_WHAT IS NEEDED:_
Retype, word for word, every line from the one holding "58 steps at" through the one holding "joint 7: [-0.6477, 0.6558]" in the entries below, both included, and only those lines.

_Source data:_
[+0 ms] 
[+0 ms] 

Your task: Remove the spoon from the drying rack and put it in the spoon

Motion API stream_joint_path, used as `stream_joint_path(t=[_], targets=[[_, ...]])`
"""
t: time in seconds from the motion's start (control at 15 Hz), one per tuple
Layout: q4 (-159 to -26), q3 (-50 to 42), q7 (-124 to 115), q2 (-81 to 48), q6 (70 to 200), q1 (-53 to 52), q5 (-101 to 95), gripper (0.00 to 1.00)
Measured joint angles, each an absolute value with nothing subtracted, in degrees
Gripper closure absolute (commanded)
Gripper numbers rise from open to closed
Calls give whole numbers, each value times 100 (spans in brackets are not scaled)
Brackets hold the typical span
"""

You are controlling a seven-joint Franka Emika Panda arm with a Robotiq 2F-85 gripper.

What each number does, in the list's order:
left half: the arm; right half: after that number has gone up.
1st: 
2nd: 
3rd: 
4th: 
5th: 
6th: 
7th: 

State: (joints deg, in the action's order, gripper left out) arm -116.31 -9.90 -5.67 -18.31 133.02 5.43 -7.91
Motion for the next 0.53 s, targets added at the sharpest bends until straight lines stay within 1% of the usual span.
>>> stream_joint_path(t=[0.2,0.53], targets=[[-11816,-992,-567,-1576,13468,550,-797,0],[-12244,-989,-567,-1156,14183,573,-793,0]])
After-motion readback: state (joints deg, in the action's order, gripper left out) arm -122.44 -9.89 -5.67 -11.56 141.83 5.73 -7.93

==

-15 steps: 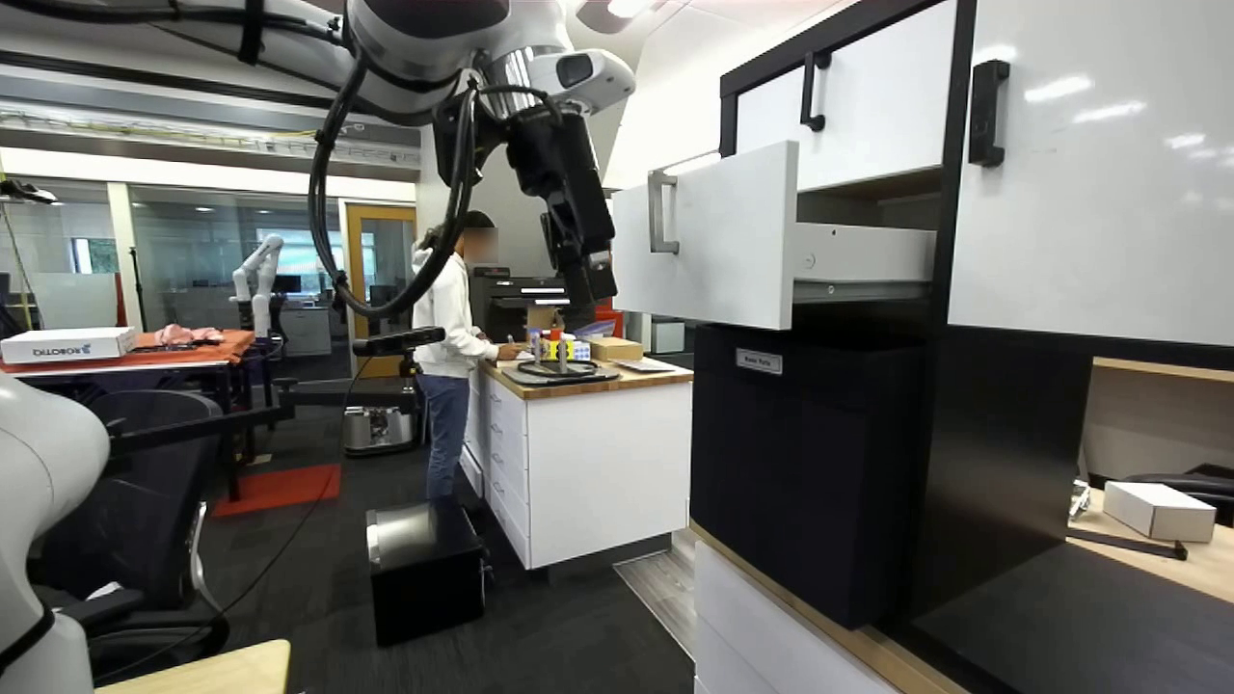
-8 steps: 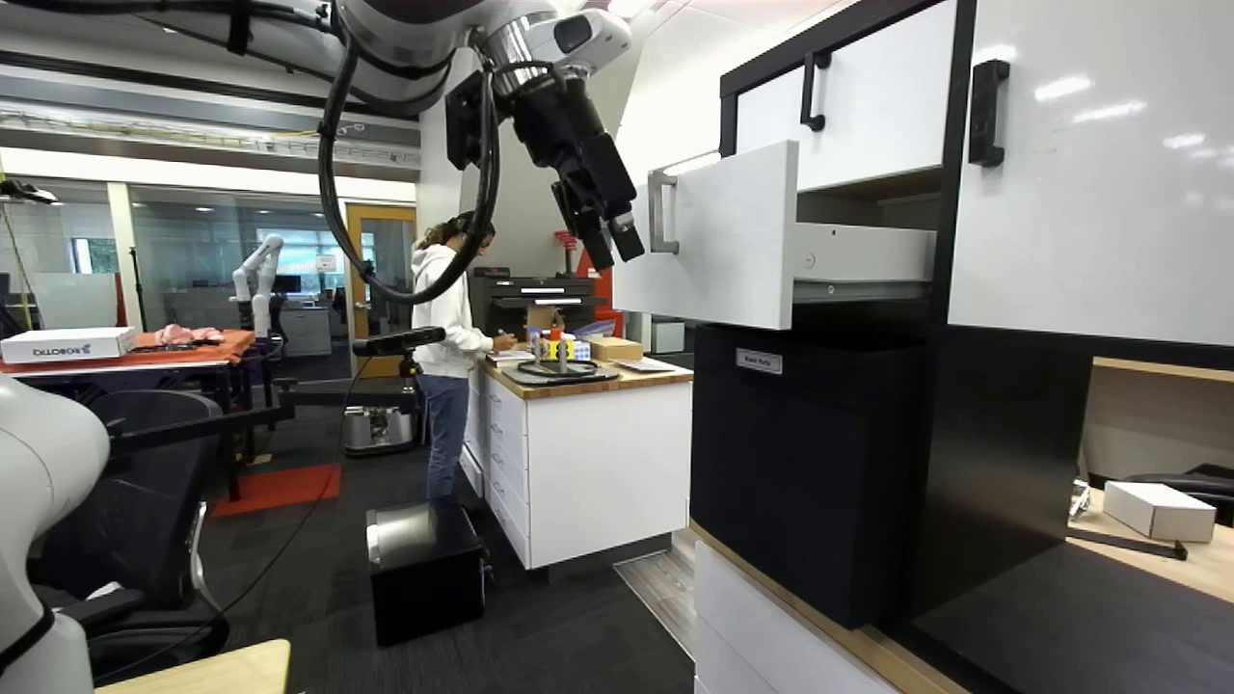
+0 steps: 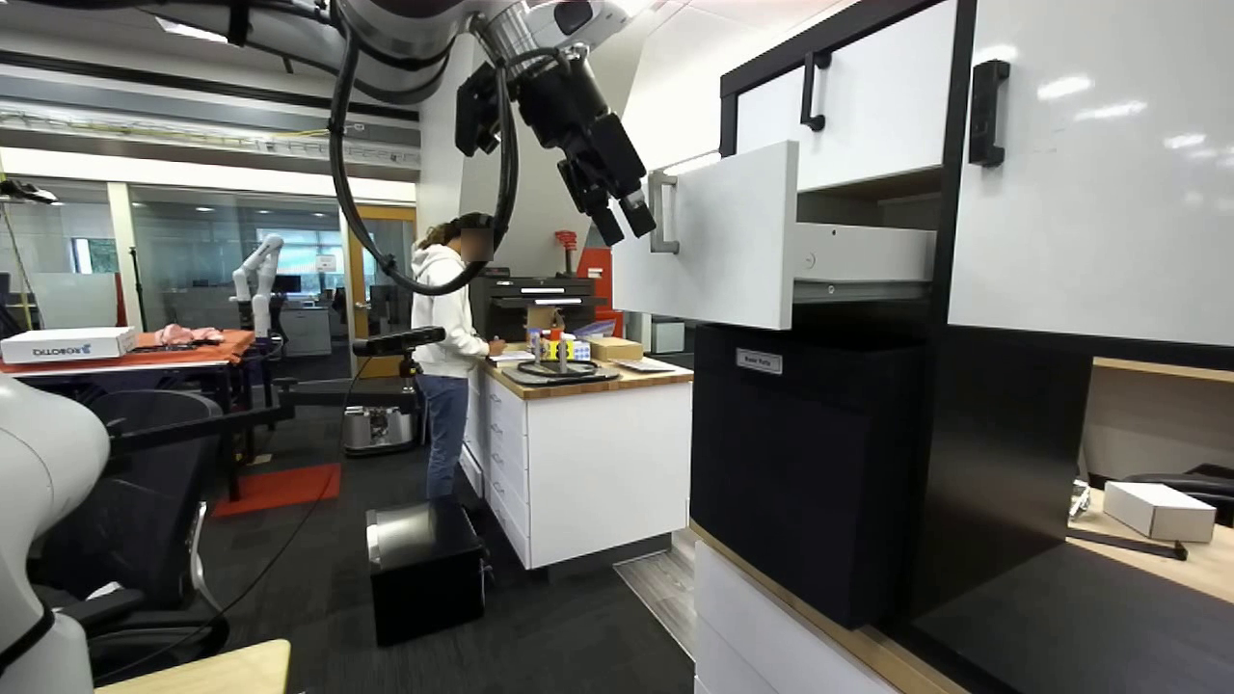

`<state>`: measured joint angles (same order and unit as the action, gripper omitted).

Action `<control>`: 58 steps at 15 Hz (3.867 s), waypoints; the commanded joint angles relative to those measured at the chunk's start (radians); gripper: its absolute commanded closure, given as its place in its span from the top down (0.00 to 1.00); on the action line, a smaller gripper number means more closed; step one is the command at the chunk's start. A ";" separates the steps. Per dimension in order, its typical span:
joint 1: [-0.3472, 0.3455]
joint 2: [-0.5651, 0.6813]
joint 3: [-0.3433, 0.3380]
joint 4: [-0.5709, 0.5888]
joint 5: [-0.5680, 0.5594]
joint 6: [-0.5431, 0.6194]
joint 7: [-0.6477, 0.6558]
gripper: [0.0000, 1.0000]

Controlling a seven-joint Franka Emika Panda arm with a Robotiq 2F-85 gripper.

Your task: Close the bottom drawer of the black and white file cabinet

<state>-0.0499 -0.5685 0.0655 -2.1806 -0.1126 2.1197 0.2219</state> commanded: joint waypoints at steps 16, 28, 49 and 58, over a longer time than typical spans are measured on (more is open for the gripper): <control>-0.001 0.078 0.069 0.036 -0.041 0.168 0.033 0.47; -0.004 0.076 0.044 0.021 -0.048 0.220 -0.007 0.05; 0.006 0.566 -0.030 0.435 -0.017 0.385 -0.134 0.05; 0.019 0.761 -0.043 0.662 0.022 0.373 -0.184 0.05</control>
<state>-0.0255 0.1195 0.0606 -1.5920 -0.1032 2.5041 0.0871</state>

_EXERCISE ANSWER:_
Action `<control>`: 58 steps at 15 Hz (3.867 s), waypoints; the commanded joint angles relative to those measured at the chunk's start (radians); gripper: its absolute commanded closure, given as its place in its span from the top down (0.00 to 1.00); on the action line, a smaller gripper number means more closed; step one is the command at the chunk's start. A ";" separates the steps. Per dimension in order, its typical span:
joint 1: [-0.3472, 0.3455]
joint 2: [-0.5651, 0.6813]
joint 3: [-0.3433, 0.3380]
joint 4: [-0.5709, 0.5888]
joint 5: [-0.5680, 0.5594]
joint 6: [-0.5431, 0.6194]
joint 7: [-0.6477, 0.6558]

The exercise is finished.